Jest jasne, że należy trzymać nerwy na wodzy, nie wolno rzucać kamieniami nawet we włóczęgów, którzy drwią z garbatego, nie należy pozwolić ponieść się nerwom, ale są też zbrodnie w afekcie i ludzie są tylko ludźmi. I tylko to chciałem powiedzieć. Że zdanie Warzechy jest głupie.
Pozdrawiam serdecznie, eteru nie piję, bo już go się nie używa... :-)
Czyli zastąpienie kasty sędziowskiej z układu okołoczerskiego, kastą z układu nowogródzkiego jest zmianą, na dobre według Pana Lekarza. W sumie to sensowna strategia, od czasu do czasu zmienić ludzi nie ruszając zastanego systemu, który ma przynieś profity następnej kaście.
Znam wielu ludzi o podobnej mentalności: komuniści po wojnie zwalczający polskich patriotów też mieli swoje racje, GL (AL) też walczyli o Polskę tylko mieli inną jej wizję, Komunizm też ma dobre strony.....
Ludzi bełkoczących podobne idiotyzmy jest sporo, więc możesz się cieszyć - nie jesteś sam.........
Pozdrawiam serdecznie.
0/100
Kretyn......
Towarzyszowi Szechterowi najwyraźniej puszczają nerwy – a to dobry znak. :))
Duda przecież musi sobie zdawać sprawę, że zebranie 60% głosów praktycznie w każdym sejmie będzie niemożliwe. A więc będzie paraliż i następne ataki agentury niemiecko-rosyjskiej (błędnie nazywanej opozycją) oraz tej neomaksistowskiej hołoty z Brukseli…..
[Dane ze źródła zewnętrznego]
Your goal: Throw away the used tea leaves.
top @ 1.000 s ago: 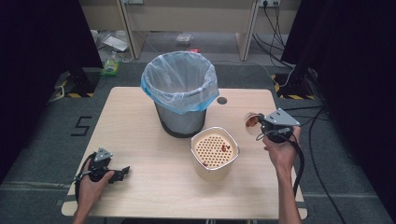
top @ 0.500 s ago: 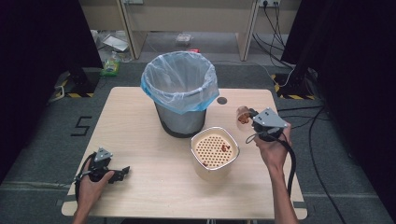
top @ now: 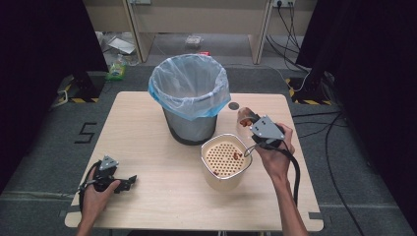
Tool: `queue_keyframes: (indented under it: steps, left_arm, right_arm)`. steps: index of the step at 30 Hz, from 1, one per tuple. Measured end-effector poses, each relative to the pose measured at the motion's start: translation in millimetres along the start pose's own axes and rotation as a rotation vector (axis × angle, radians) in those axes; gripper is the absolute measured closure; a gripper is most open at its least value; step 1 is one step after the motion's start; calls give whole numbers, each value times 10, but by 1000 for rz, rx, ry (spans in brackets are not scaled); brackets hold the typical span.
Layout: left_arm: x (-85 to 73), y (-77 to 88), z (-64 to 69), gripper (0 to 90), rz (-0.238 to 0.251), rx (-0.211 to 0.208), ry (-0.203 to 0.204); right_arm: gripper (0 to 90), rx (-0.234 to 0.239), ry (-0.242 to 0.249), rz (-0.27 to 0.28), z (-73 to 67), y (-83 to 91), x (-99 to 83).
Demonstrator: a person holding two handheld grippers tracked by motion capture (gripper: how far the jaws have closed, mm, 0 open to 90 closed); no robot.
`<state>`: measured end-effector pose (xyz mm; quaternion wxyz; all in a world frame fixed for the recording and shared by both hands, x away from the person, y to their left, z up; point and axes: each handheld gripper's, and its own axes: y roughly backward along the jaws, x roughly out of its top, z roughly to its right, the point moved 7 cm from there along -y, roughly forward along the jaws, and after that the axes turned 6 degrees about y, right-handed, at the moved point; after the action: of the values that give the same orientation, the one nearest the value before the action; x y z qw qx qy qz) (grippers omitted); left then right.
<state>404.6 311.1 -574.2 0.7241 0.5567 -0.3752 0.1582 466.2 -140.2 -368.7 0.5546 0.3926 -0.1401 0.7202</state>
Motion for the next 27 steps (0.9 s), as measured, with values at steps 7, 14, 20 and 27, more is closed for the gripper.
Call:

Duda jest jakiś dziwny – już raz się popisał w 2010 roku wydając klucze od kancelarii prezydenta przydupasom Bula nie mając w ręku aktu zgonu Lecha Kaczyńskiego.
Niedawno przyłączył się do ataków na ministra Macierewicza, kiedy ten rozpędzał bolszewickich „generałów”.
No, a teraz idzie z odsieczą komunistycznej wojskówce ulokowanej w polskim sądownictwie……
Trochę dużo tego…. dziwnego zachowania….
100/100
Prezydent Duda juz jest prezydentem PONAD 2 LATA. Obiecal w kampanii wyborczej swojej prezydenckiej ze gdy zostanie Prezydentem RP to opublikuje ANEKS DO WSI. Czy widzial ktos juz te publikacje? To moze trzeba poprosic autora pana ministra A.Macierewicza aby "udostepnil" ten Aneks i opozycjonisci z PRL-u wydrukuja ten tekst w "podziemiu"....chyba ze Bul-Komorowski to ukradl, majac juz doswiadczenie z obrazami i automatem do kawy a prezydent Duda boi sie to publicznie oglosic.....
CO SIĘ DO CHOLERY DZIEJE W TEJ POLSCE????????????????